# Your objective
An exact reproduction of every record is required.
○ ○ ○ ○ ○
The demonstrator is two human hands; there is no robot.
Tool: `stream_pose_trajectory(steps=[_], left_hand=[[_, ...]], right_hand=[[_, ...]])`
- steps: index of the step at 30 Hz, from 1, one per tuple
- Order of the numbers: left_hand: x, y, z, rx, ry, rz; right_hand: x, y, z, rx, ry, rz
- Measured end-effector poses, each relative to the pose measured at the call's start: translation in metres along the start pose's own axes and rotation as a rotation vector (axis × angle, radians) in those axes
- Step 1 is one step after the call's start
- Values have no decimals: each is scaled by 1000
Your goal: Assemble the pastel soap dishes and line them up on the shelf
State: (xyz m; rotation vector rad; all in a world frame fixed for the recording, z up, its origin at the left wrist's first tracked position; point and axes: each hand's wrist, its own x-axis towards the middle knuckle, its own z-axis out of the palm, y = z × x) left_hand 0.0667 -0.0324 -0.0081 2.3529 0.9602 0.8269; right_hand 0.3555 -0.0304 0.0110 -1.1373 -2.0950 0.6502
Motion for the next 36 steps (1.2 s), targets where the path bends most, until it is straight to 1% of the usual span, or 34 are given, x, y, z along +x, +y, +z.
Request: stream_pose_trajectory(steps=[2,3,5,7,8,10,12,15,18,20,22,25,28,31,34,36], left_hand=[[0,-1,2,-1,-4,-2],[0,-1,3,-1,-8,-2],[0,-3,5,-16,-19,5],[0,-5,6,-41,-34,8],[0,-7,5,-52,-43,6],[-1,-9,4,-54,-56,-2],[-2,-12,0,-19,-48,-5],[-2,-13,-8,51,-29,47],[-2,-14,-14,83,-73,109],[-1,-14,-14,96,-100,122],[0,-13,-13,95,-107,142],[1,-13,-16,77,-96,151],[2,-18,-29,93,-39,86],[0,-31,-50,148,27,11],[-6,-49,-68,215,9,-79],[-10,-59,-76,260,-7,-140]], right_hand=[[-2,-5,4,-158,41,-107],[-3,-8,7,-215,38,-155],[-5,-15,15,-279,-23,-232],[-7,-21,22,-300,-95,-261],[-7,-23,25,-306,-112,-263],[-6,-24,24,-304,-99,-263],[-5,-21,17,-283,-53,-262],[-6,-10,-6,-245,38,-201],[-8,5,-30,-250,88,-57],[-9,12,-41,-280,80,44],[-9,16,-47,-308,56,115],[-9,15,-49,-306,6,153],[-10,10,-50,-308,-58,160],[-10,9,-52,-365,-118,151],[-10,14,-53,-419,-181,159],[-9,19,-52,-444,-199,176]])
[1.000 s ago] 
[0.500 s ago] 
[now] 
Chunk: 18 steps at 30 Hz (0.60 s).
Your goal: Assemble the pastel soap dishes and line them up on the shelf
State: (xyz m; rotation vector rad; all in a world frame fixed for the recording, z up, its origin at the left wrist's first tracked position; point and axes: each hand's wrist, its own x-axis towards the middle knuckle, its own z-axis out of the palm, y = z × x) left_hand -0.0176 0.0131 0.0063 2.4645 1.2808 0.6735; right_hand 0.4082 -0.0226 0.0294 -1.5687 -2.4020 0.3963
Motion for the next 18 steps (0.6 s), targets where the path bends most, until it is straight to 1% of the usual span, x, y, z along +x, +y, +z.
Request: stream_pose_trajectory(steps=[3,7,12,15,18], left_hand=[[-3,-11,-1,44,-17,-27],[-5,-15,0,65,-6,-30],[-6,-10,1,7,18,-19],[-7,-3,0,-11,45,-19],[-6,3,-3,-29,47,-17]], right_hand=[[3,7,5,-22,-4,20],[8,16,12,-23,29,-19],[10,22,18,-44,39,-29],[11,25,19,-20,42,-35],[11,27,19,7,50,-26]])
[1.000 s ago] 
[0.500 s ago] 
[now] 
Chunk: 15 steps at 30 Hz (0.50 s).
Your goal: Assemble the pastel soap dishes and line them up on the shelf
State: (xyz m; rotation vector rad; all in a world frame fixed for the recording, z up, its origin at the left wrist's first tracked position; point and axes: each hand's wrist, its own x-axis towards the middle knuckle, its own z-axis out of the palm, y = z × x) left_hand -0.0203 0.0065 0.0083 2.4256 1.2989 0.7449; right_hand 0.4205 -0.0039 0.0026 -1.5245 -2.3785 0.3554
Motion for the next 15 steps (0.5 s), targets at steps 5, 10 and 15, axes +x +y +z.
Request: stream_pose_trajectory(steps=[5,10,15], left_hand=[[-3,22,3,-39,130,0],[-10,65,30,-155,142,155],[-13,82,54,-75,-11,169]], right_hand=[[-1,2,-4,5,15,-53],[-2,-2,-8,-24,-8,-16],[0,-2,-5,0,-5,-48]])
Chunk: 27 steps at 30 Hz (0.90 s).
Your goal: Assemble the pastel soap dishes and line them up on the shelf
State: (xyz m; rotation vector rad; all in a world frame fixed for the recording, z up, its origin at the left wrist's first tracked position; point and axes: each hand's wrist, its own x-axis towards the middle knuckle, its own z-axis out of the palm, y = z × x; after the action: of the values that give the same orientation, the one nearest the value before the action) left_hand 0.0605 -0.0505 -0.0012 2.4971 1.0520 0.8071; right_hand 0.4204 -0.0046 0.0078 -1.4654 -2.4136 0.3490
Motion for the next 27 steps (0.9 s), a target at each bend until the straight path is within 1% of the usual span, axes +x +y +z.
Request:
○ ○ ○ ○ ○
# Expected output
The demonstrator is two human hands; there is no robot.
Tool: `stream_pose_trajectory(steps=[_], left_hand=[[_, ...]], right_hand=[[_, ...]])`
- steps: index of the step at 30 Hz, from 1, one per tuple
- Order of the numbers: left_hand: x, y, z, rx, ry, rz; right_hand: x, y, z, rx, ry, rz
- Measured end-effector poses, each relative to the pose measured at the call's start: translation in metres along the start pose's own axes and rotation as a rotation vector (axis × angle, radians) in those axes
- Step 1 is one step after the call's start
- Values have no decimals: each is scaled by 1000
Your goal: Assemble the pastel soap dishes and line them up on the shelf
State: (xyz m; rotation vector rad; all in a world frame fixed for the recording, z up, its origin at the left wrist's first tracked position; point and axes: each hand's wrist, its own x-axis towards the middle knuckle, its own z-axis out of the palm, y = z × x) left_hand 0.0667 -0.0324 -0.0081 2.3529 0.9602 0.8269; right_hand 0.3555 -0.0304 0.0110 -1.1373 -2.0950 0.6502
Motion for the next 36 steps (1.2 s), targets where the path bends most, until it is straight to 1% of the usual span, or 34 are given, x, y, z along +x, +y, +z.
Request: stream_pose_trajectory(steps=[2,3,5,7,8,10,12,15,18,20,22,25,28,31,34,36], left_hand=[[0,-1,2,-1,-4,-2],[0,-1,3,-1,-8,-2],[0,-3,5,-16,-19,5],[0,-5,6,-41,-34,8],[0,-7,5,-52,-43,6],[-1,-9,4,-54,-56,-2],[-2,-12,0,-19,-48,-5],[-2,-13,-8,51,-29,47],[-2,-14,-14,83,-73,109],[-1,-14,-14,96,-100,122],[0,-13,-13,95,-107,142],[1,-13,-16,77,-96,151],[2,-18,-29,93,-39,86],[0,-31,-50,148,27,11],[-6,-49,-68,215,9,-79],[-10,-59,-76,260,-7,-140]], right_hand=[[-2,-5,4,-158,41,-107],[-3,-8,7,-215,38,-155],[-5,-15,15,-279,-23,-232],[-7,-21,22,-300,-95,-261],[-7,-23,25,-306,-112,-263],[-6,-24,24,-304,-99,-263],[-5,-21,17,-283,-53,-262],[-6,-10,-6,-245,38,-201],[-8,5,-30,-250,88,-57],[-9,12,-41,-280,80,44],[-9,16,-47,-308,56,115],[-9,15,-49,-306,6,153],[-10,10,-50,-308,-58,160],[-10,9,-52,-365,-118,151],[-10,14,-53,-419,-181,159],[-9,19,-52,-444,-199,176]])
[1.000 s ago] 
[0.500 s ago] 
[now] 
Chunk: 18 steps at 30 Hz (0.60 s).
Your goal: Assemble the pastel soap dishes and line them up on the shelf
State: (xyz m; rotation vector rad; all in a world frame fixed for the recording, z up, its origin at the left wrist's first tracked position; point and axes: each hand's wrist, its own x-axis towards the middle knuckle, its own z-axis out of the palm, y = z × x) left_hand -0.0176 0.0131 0.0063 2.4645 1.2808 0.6735; right_hand 0.4082 -0.0226 0.0294 -1.5687 -2.4020 0.3963
Motion for the next 18 steps (0.6 s), targets where the path bends most, until it is straight to 1% of the usual span, x, y, z along +x, +y, +z.
Request: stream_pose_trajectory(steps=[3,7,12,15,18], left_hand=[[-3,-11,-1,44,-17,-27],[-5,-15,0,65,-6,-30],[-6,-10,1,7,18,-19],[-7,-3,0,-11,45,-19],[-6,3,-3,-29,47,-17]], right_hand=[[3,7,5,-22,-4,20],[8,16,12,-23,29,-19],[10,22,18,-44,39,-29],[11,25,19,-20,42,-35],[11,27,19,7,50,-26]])
[1.000 s ago] 
[0.500 s ago] 
[now] 
Chunk: 15 steps at 30 Hz (0.50 s).
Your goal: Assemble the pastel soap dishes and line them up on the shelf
State: (xyz m; rotation vector rad; all in a world frame fixed for the recording, z up, its origin at the left wrist's first tracked position; point and axes: each hand's wrist, its own x-axis towards the middle knuckle, its own z-axis out of the palm, y = z × x) left_hand -0.0203 0.0065 0.0083 2.4256 1.2989 0.7449; right_hand 0.4205 -0.0039 0.0026 -1.5245 -2.3785 0.3554
Motion for the next 15 steps (0.5 s), targets at steps 5, 10 and 15, axes +x +y +z.
Request: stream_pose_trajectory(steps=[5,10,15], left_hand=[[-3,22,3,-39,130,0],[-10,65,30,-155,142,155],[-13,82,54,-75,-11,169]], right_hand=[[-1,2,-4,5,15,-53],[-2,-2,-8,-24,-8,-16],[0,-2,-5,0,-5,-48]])
Chunk: 27 steps at 30 Hz (0.90 s).
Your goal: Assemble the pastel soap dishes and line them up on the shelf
State: (xyz m; rotation vector rad; all in a world frame fixed for the recording, z up, its origin at the left wrist's first tracked position; point and axes: each hand's wrist, its own x-axis towards the middle knuckle, its own z-axis out of the palm, y = z × x; after the action: of the values that give the same orientation, the one nearest the value before the action) left_hand 0.0605 -0.0505 -0.0012 2.4971 1.0520 0.8071; right_hand 0.4204 -0.0046 0.0078 -1.4654 -2.4136 0.3490
Motion for the next 27 steps (0.9 s), a target at each bend until the straight path is within 1% of the usual span, axes +x +y +z.
Request:

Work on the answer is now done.